■ WHAT YOU ARE ASKED TO DO
Find every line containing the string "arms" in the data below, and report how many there are, with no other words.

■ RECORDS FOR THIS EXERCISE
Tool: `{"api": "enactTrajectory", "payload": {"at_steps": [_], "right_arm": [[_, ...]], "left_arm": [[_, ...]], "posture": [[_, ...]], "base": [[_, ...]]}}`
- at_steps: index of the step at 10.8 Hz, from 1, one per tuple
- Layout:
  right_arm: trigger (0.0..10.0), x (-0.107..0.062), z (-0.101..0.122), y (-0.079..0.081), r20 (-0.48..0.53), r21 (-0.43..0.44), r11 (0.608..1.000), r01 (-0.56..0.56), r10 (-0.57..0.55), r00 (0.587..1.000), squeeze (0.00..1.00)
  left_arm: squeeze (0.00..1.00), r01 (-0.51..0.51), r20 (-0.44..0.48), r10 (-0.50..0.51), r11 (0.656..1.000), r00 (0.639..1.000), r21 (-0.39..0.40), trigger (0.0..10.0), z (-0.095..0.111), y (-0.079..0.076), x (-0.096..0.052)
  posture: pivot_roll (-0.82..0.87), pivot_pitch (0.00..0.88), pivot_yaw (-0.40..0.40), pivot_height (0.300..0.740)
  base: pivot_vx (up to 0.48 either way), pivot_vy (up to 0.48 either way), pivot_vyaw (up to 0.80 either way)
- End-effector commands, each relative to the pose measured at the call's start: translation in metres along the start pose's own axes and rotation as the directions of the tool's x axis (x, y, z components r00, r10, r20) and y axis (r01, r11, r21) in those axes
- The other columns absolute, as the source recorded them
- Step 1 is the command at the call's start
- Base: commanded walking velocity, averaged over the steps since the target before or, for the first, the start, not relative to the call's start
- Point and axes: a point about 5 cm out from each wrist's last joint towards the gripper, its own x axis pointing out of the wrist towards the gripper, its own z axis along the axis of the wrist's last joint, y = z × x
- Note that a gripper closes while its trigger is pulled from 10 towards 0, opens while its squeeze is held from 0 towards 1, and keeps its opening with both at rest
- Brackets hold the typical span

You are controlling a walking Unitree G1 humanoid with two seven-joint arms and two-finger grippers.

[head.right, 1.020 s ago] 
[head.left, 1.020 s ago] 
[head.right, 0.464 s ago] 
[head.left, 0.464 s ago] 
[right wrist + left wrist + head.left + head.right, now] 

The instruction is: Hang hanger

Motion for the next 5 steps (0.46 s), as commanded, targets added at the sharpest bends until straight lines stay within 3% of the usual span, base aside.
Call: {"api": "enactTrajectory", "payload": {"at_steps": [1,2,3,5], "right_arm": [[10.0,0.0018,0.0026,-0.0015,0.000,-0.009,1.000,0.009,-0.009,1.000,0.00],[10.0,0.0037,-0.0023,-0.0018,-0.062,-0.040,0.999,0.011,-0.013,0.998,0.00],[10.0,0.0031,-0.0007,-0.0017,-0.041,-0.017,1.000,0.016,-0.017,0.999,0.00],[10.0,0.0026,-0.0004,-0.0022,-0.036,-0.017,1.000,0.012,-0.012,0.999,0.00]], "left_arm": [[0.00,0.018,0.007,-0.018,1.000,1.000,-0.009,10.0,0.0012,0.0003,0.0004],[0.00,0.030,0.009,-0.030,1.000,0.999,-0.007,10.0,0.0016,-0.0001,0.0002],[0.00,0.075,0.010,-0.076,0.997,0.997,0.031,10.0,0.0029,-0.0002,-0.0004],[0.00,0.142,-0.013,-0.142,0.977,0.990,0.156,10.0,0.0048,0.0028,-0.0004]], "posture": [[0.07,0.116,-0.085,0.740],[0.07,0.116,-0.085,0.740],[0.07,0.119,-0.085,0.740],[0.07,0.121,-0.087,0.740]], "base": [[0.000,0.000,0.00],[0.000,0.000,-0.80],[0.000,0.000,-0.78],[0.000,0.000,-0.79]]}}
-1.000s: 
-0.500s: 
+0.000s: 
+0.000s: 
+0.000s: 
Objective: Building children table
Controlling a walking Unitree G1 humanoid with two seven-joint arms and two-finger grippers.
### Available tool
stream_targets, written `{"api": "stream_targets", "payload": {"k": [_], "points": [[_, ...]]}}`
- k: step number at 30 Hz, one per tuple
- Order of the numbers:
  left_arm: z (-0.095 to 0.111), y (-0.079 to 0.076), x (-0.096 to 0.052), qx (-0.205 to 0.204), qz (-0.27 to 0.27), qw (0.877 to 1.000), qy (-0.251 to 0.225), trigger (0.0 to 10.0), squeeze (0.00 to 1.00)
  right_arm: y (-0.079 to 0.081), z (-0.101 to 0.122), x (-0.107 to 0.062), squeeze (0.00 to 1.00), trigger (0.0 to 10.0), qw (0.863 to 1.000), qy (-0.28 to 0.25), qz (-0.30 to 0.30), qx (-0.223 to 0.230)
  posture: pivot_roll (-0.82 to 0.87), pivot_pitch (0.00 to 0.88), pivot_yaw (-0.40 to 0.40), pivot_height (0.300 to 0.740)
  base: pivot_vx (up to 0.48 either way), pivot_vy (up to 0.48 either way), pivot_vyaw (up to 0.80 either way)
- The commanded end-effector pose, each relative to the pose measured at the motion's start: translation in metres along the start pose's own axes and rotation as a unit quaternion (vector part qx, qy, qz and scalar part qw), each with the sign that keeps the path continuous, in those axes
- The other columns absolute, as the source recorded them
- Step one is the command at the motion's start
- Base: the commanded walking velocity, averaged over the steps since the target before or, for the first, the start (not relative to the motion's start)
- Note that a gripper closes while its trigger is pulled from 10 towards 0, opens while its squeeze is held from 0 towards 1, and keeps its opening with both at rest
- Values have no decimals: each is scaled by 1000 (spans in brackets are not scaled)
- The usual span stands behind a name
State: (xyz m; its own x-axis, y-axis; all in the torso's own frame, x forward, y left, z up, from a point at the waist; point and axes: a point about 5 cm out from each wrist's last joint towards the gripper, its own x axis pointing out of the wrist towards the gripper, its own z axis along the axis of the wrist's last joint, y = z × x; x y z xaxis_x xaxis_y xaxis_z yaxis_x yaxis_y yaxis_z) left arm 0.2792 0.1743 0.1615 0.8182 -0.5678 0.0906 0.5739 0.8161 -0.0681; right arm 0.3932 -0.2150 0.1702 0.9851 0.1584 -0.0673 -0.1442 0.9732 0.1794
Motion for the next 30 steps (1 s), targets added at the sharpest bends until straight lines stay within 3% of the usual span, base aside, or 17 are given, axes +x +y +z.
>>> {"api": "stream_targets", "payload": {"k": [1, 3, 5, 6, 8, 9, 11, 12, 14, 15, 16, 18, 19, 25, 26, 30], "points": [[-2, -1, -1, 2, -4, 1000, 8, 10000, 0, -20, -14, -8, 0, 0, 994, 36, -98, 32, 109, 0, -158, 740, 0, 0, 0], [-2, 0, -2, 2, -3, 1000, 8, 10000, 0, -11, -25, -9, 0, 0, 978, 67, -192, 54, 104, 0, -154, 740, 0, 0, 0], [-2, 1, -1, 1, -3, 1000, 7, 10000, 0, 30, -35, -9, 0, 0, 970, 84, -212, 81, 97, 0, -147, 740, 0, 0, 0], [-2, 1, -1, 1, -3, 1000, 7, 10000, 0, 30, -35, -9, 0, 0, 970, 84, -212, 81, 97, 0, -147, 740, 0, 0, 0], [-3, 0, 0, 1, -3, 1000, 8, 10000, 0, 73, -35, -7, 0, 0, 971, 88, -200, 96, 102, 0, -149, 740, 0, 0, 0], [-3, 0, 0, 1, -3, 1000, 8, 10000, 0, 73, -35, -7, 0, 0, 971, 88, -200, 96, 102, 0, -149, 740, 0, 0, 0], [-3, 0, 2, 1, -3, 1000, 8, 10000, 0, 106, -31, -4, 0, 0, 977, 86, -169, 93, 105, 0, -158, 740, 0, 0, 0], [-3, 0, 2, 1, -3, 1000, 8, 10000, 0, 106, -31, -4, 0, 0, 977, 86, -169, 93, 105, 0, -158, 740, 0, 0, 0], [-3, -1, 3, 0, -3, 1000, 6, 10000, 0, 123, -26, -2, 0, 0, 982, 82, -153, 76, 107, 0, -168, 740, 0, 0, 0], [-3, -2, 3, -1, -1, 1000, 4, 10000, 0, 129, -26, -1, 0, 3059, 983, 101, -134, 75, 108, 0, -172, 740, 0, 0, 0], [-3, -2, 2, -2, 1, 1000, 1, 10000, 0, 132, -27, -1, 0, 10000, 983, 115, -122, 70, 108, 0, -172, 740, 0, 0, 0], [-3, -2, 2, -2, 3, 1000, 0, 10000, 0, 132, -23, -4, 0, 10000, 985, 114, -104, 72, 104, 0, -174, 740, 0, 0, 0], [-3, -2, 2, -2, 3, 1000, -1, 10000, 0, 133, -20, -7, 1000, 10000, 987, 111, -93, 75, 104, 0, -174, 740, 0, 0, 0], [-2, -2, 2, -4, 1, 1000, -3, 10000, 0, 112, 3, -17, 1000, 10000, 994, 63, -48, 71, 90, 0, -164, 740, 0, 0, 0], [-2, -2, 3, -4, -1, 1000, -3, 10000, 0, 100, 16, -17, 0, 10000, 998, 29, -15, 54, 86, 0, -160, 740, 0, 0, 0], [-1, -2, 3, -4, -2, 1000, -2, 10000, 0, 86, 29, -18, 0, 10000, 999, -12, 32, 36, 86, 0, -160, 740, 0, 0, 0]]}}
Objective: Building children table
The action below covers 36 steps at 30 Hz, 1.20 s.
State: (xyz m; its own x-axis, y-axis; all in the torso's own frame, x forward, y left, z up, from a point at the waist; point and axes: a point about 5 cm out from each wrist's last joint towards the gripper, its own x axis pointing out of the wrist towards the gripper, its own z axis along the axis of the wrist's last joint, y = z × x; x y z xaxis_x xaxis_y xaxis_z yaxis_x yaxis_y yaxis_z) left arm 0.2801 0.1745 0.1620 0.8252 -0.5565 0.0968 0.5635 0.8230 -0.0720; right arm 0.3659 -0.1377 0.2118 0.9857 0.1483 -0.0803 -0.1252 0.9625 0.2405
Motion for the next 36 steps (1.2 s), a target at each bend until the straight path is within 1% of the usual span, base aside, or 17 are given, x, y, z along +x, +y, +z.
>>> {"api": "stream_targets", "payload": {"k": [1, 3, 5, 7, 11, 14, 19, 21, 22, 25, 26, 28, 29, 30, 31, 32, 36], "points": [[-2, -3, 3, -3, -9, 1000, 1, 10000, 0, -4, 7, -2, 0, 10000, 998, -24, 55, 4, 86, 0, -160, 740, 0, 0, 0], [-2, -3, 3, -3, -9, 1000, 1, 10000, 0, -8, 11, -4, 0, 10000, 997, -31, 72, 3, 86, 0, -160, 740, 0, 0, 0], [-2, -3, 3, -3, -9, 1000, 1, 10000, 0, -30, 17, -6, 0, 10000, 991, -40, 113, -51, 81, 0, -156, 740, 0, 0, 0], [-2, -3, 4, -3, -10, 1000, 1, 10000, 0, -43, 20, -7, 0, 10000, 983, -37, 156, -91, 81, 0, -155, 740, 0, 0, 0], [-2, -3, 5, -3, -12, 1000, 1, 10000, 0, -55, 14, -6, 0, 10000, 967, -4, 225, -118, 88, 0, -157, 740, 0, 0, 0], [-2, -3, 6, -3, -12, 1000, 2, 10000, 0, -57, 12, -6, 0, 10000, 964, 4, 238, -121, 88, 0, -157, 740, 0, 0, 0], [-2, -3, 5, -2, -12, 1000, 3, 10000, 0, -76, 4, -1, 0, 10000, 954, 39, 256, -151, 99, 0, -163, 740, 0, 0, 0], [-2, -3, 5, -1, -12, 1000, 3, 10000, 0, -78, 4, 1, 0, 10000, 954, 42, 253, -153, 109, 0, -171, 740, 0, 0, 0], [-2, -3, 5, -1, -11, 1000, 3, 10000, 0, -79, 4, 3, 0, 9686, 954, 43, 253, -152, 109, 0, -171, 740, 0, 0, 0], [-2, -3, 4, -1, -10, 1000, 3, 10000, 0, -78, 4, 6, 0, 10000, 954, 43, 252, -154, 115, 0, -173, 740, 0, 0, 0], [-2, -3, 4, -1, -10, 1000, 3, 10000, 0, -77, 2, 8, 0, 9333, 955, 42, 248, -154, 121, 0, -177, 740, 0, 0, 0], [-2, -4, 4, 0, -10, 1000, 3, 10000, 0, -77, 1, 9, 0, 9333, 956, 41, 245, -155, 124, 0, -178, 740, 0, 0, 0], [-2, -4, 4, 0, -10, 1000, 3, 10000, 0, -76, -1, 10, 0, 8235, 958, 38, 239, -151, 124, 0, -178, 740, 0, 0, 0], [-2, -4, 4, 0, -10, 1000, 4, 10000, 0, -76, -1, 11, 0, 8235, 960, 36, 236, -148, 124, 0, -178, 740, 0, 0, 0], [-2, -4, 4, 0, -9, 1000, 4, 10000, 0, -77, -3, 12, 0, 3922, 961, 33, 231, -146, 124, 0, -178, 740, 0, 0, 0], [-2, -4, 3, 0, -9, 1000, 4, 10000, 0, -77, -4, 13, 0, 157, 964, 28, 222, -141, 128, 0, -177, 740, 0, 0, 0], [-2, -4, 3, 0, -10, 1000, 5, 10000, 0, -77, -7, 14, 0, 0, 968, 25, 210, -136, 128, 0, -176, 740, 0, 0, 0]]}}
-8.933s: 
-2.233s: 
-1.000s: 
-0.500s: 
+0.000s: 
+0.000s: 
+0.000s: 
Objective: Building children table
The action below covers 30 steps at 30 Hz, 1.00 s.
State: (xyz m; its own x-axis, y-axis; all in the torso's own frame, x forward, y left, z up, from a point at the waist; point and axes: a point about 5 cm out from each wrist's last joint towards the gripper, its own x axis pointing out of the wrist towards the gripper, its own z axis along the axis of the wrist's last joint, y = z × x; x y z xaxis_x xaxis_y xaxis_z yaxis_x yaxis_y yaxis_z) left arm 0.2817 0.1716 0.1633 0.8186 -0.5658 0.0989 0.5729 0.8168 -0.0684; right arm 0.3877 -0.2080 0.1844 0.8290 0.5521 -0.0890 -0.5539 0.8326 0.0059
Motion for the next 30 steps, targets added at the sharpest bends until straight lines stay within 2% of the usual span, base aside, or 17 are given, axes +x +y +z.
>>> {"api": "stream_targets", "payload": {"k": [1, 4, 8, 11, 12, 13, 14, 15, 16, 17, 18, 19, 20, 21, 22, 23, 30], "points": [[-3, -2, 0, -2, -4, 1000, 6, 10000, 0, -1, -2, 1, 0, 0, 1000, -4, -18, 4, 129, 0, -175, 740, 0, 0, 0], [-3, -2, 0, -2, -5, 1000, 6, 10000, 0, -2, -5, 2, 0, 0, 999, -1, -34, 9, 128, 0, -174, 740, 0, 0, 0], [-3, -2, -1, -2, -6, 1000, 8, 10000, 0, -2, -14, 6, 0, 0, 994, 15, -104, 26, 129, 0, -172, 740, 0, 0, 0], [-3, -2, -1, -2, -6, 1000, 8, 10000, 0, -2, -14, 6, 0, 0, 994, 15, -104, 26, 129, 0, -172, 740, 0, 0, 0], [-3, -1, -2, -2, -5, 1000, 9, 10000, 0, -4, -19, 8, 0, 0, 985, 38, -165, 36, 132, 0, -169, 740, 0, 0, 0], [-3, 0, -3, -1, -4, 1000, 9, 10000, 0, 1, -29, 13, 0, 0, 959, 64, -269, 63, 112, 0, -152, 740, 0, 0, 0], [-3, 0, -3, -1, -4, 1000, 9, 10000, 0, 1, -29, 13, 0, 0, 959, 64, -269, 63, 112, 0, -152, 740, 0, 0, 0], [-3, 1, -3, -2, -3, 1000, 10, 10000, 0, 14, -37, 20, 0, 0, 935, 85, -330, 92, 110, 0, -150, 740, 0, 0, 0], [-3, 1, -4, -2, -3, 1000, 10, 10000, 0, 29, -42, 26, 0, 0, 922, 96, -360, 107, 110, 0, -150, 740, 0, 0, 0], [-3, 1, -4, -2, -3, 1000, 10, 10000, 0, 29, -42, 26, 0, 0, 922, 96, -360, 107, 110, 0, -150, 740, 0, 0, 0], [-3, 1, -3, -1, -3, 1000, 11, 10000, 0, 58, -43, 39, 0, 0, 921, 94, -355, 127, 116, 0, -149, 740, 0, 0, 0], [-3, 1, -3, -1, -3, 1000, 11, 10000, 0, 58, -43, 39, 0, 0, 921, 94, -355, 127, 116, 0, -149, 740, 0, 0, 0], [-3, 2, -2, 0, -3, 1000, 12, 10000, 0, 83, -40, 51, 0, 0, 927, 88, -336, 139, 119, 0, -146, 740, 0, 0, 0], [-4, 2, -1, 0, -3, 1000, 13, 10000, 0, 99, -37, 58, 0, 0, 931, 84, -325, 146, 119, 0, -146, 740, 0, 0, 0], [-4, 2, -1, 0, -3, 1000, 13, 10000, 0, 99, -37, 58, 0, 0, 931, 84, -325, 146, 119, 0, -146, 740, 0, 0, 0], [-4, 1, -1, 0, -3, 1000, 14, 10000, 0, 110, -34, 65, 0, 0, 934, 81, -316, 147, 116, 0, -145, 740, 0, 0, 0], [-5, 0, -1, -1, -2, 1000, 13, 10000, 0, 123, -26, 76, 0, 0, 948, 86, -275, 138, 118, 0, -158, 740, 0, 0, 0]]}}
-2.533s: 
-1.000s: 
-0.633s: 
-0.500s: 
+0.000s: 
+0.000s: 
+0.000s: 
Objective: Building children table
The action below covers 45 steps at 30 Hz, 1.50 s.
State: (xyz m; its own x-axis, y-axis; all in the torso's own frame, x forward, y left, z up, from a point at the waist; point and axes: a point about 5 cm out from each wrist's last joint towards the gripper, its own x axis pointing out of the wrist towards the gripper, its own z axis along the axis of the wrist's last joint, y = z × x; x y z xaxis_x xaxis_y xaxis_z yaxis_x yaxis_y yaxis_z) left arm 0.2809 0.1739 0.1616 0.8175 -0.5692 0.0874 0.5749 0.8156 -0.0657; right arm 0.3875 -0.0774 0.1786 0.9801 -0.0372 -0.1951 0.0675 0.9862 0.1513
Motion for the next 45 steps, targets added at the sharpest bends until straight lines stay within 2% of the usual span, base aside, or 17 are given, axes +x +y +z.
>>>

■ RESPONSE TO THIS EXERCISE
2